Pretty much the wrinkle that comes with the position that life begins at conception and I believe that it does.
 
Do you feel that a human embryo is a child?

That's the question the debates over IVF and abortion in the early weeks of pregnancy hinge upon.

Because if a human embryo is a child, then the topic is addressed loudly and clearly in the Bible.



Clearly not in the millions, but what does that have to do with the Scriptures?

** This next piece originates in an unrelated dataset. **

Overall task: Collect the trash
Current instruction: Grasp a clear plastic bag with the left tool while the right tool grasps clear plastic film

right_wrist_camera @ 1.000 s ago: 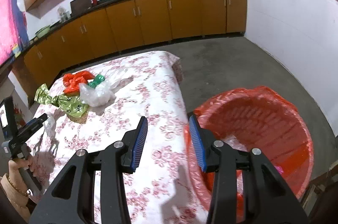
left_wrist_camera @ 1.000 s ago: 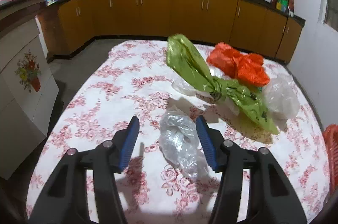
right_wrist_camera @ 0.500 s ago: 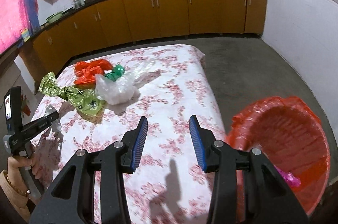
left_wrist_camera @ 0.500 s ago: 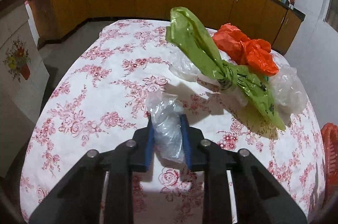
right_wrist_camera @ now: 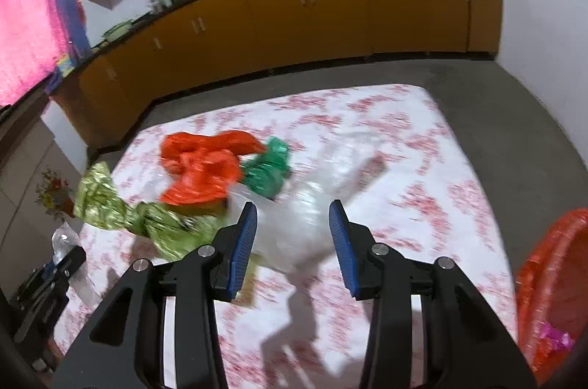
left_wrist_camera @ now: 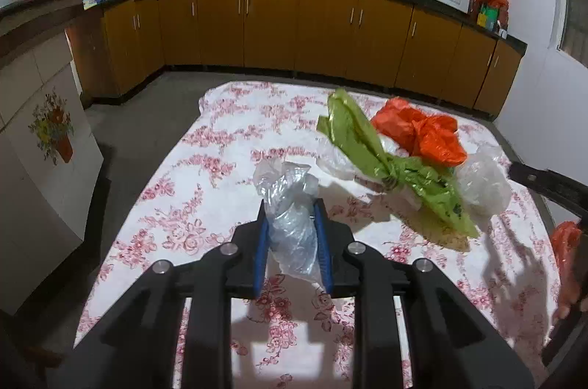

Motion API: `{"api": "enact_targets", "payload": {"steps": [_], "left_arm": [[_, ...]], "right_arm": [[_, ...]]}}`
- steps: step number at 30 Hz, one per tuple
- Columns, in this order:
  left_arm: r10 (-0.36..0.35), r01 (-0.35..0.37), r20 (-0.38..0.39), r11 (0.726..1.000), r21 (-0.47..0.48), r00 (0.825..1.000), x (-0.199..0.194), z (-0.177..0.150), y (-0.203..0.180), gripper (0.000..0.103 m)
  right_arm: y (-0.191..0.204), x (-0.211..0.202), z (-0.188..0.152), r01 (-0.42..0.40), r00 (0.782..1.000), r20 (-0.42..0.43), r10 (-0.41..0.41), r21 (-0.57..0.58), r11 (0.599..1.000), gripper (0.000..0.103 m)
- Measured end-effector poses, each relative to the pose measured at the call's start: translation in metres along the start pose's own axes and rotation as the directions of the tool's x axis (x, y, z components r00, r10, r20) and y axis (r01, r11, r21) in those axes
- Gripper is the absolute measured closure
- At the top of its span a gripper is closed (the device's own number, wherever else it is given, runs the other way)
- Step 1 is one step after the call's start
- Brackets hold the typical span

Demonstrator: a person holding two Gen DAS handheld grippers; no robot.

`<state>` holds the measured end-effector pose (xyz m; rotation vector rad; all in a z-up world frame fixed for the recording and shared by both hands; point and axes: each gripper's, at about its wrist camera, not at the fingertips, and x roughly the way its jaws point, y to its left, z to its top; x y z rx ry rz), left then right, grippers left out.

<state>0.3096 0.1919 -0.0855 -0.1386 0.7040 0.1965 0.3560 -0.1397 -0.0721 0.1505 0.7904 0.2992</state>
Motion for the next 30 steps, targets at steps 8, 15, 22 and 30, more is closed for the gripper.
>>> {"api": "enact_targets", "payload": {"steps": [8, 15, 22, 30], "left_arm": [[-0.022, 0.022, 0.039, 1.000, 0.022, 0.999, -0.018, 0.005, -0.007, 0.079], [-0.035, 0.034, 0.035, 0.999, 0.027, 0.999, -0.022, 0.004, -0.013, 0.079], [-0.078, 0.076, 0.045, 0.996, 0.044, 0.996, -0.032, 0.003, -0.032, 0.079], [-0.142, 0.137, 0.054, 0.988, 0.077, 0.988, -0.047, 0.003, -0.064, 0.079]], "right_arm": [[0.014, 0.017, -0.013, -0.010, 0.999, -0.043, 0.007, -0.068, 0.998, 0.081], [-0.007, -0.008, -0.019, 0.001, 1.000, -0.024, -0.002, -0.031, 1.000, 0.101], [-0.039, -0.059, -0.036, 0.030, 0.999, 0.012, -0.030, 0.001, 1.000, 0.101], [-0.066, -0.116, -0.051, 0.053, 0.997, 0.057, -0.055, 0.034, 0.998, 0.101]]}}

And do you think the moral allowances made in the case of IVF have any implications for the occassions in which RU-486 is administered in the cases of rape and incest?
According to the American College of Pediatricians, an embryo is a living human being (https://acpeds.org/when-human-life-begins/). I guess I’d have to concur with that assessment, not being knowledgeable otherwise.

My only point of mentioning that the SBC formally came out against IVF is that I’m pointing out that it’s not just the Catholics and a couple fringe Protestant groups against IVF, as was the case in the past. I realize most people on this forum will fall on a sword for a stance made by the SBC, but they’ll brush off the Catholic Church just because they are “Catholics.”

I’m not sure about your last question. You’ll have to explain that one a little more in depth before I could answer.